Problem statement: An exact repetition of the data is required; no picture should appear in it.

Information shown:

● ● ●

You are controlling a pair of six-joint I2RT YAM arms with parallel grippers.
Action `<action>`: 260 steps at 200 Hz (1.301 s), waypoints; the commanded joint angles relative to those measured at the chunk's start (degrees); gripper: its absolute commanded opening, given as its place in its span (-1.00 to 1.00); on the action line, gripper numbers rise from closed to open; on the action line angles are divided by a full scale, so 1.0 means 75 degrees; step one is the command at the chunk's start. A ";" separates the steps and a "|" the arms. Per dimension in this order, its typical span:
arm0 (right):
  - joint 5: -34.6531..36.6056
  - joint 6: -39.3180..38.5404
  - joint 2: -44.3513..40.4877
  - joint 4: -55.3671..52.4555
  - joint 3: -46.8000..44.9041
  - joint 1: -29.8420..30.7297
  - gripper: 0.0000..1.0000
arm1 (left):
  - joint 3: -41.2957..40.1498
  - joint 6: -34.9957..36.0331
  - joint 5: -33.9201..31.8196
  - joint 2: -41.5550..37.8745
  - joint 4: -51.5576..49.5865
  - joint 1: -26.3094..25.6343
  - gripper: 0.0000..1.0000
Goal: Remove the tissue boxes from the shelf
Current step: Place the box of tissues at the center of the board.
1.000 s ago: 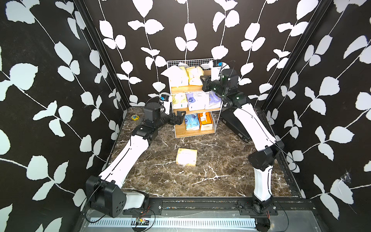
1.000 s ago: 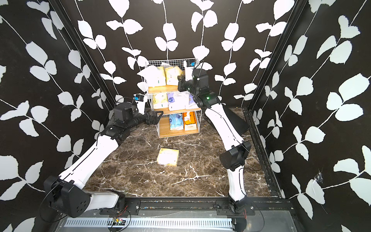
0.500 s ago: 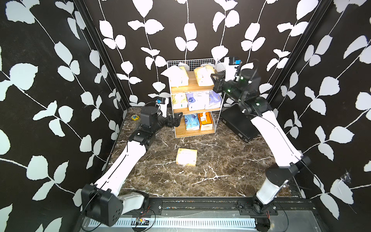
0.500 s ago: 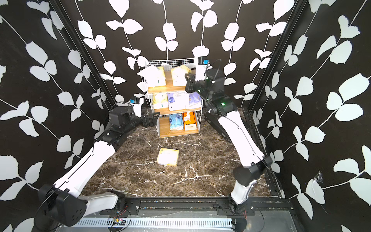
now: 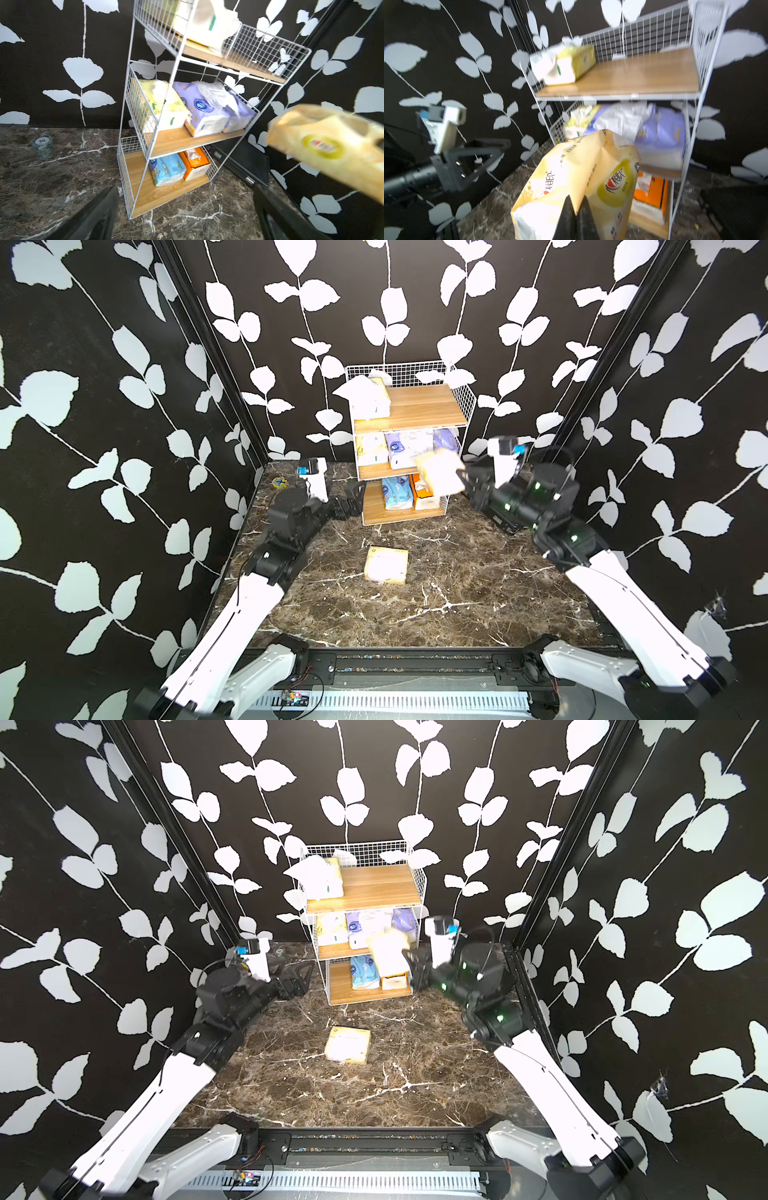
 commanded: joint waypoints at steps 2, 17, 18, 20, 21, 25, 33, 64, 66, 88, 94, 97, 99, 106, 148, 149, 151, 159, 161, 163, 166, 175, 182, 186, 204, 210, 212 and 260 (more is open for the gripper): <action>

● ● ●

Exercise output:
You are controlling a pair of six-joint I2RT YAM arms with parallel grippers.
Action `<action>`: 260 steps at 200 Hz (1.301 s), waypoints; the commanded joint angles relative to those measured at the chunk's start (degrees); gripper: its absolute commanded opening, given as its place in its span (-1.00 to 1.00); on the action line, gripper numbers rise from closed to open; on the action line angles are divided by a full scale, so 1.0 means 75 degrees; step one is the command at the chunk's start. A ";" separates the steps and a "|" the arms. Per dimension in this order, its typical span:
arm0 (right):
  - joint 5: -34.6531..36.6056
  - joint 6: -39.3180..38.5404
  - joint 2: -44.3513..40.4877
  - joint 4: -55.3671..52.4555
  - joint 3: -46.8000..44.9041
  - joint 1: -29.8420..30.7297
  - gripper: 0.0000..1.0000
arm1 (left):
  - joint 3: -41.2957..40.1498
  - joint 6: -34.9957..36.0331
  - joint 5: -33.9201..31.8196
  - joint 2: -41.5550..37.8745
  - joint 4: -51.5576..49.5865
  - joint 1: -26.3094..25.6343
  - gripper: 0.0000..1.0000
Goal: Remove the tissue boxes from the shelf
Current step: Place the box of tissues at the center of the board.
1.000 s ago: 
1.000 s ago: 
0.500 s ago: 
0.500 s ago: 
now: 
 commanded: joint waypoints at steps 2, 17, 18, 20, 21, 25, 33, 64, 66, 88, 94, 97, 99, 106, 148, 149, 151, 159, 161, 163, 166, 175, 182, 186, 204, 210, 212 and 260 (more is open for the gripper): <action>

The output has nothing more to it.